Search the listing for the word "rendered" and copy every line where it turns up.
[[ Supplied data, beginning ]]
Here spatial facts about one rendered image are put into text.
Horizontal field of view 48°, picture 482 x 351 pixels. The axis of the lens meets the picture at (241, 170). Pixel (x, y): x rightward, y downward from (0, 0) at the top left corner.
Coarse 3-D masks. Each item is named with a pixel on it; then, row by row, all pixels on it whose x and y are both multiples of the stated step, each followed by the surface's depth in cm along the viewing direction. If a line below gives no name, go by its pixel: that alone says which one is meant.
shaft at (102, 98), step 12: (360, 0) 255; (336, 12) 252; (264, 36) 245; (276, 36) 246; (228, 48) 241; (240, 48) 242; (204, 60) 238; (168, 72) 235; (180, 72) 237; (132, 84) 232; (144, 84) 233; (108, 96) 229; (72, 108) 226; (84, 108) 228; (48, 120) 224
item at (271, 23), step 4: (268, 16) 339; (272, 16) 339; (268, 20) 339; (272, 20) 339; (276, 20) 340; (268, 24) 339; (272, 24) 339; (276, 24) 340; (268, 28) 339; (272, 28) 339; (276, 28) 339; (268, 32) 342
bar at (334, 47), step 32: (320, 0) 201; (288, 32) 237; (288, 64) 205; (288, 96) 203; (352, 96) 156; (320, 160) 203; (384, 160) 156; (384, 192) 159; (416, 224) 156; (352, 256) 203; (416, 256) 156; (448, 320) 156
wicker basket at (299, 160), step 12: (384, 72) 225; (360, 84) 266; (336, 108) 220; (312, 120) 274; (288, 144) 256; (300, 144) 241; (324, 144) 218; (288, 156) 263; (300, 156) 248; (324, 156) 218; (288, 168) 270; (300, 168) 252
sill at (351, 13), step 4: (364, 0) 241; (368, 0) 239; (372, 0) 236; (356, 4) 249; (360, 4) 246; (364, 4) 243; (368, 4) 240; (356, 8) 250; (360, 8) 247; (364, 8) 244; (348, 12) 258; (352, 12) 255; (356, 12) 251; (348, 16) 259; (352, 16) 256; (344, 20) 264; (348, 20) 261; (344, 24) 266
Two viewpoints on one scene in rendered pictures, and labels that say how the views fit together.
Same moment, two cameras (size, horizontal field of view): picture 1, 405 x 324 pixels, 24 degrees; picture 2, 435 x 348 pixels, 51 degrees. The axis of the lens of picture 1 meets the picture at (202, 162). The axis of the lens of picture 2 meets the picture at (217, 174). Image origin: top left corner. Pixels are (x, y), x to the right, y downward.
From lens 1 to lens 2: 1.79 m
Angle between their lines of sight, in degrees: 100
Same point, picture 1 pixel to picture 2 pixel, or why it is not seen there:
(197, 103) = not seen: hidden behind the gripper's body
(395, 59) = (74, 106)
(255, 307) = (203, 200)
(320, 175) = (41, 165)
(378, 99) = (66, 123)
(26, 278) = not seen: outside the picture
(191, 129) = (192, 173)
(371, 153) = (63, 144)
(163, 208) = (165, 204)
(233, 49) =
[[ Supplied data, end ]]
Expected output —
Here spatial facts about one rendered image are put into text.
Two viewpoints on one scene in rendered pictures, and labels that say how the views fit together.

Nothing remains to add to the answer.